AEAI | Project page for Autoencoder Image Interpolation by Shaping the Latent Space (ICML2021)

Abstract

Autoencoders represent an effective approach for computing the underlying factors characterizing datasets of different types. The latent representation of autoencoders have been studied in the context of enabling interpolation between data points by decoding convex combinations of latent vectors. This interpolation, however, often leads to artifacts or produces unrealistic results during reconstruction.

We argue that these incongruities are due to the structure of the latent space and because such naively interpolated latent vectors deviate from the data manifold.

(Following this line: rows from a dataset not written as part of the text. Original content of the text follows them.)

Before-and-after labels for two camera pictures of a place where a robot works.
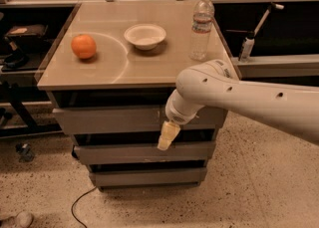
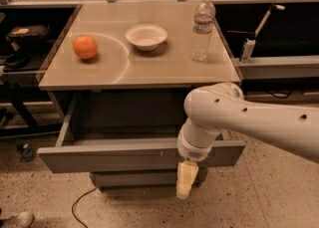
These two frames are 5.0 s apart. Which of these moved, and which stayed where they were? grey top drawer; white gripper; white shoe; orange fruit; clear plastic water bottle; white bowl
Moved: grey top drawer; white gripper
Stayed: white shoe; clear plastic water bottle; white bowl; orange fruit
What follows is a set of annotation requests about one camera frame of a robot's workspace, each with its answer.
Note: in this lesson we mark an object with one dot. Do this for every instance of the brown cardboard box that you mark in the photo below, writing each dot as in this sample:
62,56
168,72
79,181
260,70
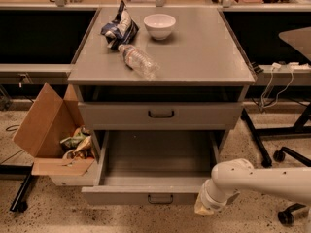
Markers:
51,119

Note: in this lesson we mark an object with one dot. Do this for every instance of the grey drawer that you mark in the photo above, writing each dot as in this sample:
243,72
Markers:
160,116
153,167

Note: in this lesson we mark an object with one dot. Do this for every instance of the white ceramic bowl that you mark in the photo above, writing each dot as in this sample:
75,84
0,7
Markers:
159,26

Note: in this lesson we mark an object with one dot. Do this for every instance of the black table leg frame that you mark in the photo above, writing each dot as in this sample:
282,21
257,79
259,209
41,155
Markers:
299,128

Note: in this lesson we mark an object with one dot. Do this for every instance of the snack wrappers in box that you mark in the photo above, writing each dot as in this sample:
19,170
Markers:
79,145

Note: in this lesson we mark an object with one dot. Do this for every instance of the black left stand leg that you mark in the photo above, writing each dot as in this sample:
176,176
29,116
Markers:
17,172

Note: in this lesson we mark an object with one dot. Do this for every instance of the blue white chip bag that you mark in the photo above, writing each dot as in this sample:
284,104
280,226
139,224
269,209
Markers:
121,30

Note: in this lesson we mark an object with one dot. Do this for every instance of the clear plastic water bottle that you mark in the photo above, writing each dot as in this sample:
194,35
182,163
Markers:
138,61

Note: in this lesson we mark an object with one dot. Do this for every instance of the grey top drawer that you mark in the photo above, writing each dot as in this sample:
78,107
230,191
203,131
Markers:
160,116

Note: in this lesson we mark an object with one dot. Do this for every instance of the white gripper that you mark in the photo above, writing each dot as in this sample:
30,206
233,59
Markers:
208,198

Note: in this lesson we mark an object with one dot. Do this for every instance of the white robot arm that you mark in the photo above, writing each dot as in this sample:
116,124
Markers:
229,178

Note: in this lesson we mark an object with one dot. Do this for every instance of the grey drawer cabinet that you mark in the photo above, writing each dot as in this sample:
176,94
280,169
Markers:
199,62

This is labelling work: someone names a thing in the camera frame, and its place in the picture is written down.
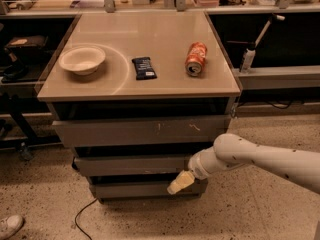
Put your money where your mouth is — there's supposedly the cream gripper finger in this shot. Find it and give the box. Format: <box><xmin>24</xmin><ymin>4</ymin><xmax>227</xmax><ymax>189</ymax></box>
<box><xmin>167</xmin><ymin>171</ymin><xmax>195</xmax><ymax>195</ymax></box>

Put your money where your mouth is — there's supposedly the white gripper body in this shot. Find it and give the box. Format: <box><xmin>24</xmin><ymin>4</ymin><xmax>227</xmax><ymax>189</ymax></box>
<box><xmin>188</xmin><ymin>148</ymin><xmax>220</xmax><ymax>180</ymax></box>

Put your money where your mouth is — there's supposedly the grey drawer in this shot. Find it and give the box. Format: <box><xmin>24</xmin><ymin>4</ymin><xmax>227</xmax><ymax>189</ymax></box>
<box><xmin>74</xmin><ymin>154</ymin><xmax>191</xmax><ymax>177</ymax></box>
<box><xmin>53</xmin><ymin>115</ymin><xmax>231</xmax><ymax>147</ymax></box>
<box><xmin>89</xmin><ymin>180</ymin><xmax>208</xmax><ymax>199</ymax></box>

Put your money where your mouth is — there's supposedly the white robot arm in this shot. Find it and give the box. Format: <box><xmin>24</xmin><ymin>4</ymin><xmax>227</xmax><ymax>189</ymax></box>
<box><xmin>167</xmin><ymin>133</ymin><xmax>320</xmax><ymax>195</ymax></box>

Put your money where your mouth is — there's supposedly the grey bottom drawer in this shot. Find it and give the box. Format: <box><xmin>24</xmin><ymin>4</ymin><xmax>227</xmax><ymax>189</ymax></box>
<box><xmin>89</xmin><ymin>180</ymin><xmax>208</xmax><ymax>199</ymax></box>

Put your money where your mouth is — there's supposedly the grey drawer cabinet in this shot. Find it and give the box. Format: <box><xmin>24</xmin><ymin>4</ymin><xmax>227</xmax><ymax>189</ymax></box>
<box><xmin>38</xmin><ymin>11</ymin><xmax>240</xmax><ymax>186</ymax></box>

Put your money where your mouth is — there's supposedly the grey top drawer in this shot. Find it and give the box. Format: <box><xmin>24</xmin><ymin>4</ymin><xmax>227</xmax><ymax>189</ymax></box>
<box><xmin>53</xmin><ymin>115</ymin><xmax>231</xmax><ymax>147</ymax></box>

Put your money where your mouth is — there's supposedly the orange soda can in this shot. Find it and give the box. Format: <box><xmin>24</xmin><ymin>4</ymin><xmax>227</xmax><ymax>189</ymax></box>
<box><xmin>185</xmin><ymin>42</ymin><xmax>207</xmax><ymax>77</ymax></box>

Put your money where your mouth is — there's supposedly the white handheld tool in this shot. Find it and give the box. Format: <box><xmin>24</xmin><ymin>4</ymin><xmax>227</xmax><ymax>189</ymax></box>
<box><xmin>239</xmin><ymin>14</ymin><xmax>285</xmax><ymax>73</ymax></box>

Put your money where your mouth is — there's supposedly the dark blue snack bar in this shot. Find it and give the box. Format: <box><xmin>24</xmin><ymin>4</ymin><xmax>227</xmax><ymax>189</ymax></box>
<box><xmin>132</xmin><ymin>57</ymin><xmax>157</xmax><ymax>80</ymax></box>

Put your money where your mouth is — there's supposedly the white bowl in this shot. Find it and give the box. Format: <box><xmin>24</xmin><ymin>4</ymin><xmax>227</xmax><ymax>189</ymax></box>
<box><xmin>58</xmin><ymin>46</ymin><xmax>106</xmax><ymax>76</ymax></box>

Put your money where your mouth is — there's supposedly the black stand with caster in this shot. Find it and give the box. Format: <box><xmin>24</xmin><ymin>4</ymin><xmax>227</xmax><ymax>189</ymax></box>
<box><xmin>0</xmin><ymin>93</ymin><xmax>60</xmax><ymax>161</ymax></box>

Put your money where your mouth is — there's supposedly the white shoe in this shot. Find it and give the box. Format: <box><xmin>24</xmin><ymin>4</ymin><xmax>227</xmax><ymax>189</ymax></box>
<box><xmin>0</xmin><ymin>215</ymin><xmax>24</xmax><ymax>240</ymax></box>

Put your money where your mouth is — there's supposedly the black floor cable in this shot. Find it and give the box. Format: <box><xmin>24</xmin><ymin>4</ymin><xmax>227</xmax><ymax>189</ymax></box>
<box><xmin>74</xmin><ymin>198</ymin><xmax>99</xmax><ymax>240</ymax></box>

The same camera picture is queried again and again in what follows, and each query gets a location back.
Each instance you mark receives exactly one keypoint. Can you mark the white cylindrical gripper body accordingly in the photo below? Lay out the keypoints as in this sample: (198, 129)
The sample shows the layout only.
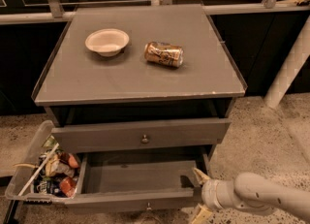
(209, 193)

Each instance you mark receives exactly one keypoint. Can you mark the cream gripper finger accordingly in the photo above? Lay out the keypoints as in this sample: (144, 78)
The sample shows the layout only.
(200, 176)
(200, 214)

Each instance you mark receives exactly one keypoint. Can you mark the grey drawer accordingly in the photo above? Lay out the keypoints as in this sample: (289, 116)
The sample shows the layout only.
(137, 180)
(141, 134)

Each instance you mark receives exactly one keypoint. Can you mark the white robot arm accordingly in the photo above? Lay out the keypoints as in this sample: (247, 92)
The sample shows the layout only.
(249, 193)

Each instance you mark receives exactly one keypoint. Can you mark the grey top drawer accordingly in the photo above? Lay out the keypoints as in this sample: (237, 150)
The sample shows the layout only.
(141, 134)

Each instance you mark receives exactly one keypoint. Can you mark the grey drawer cabinet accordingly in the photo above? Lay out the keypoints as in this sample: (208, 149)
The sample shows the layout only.
(81, 87)

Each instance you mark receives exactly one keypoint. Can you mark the red snack packet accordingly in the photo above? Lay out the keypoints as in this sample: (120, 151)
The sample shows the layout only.
(68, 186)

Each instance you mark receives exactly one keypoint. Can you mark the gold crushed soda can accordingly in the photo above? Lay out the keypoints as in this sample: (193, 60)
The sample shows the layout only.
(164, 54)

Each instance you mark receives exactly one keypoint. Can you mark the beige crumpled snack bag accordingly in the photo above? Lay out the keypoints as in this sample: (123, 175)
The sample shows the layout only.
(55, 166)

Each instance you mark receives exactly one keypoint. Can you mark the white stick in bin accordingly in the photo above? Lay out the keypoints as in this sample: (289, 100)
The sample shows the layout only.
(27, 184)

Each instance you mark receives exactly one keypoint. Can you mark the white diagonal pillar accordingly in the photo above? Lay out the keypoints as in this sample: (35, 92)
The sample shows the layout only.
(293, 63)

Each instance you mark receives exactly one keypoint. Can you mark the white paper bowl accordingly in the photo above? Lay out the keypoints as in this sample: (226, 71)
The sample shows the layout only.
(107, 42)

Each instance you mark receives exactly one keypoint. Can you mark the clear plastic bin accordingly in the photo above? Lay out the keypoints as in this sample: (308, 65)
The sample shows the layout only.
(41, 145)

In this work, we propose a regularization technique that shapes the latent representation to follow a manifold that is consistent with the training images and that drives the manifold to be smooth and locally convex. This regularization not only enables faithful interpolation between data points, as we show herein, but can also be used as a general regularization technique to avoid overfitting or to produce new samples for data augmentation.

Motivation

Autoencoder latent spaces are non-convex: While they represent an effective approach for exposing latent factors, autoencoders demonstrate visible artifacts while interpolating a convex sum of latent vectors.
GANs are not bidirectional: To interpolate between two real data points, we must map the datapoints back into latent space where admissible interpolation can be performed. Such inverse mapping is not a part of the GAN framework. Additionally, the latent space of the GAN does not necessarily encode a smooth parameterization of the data.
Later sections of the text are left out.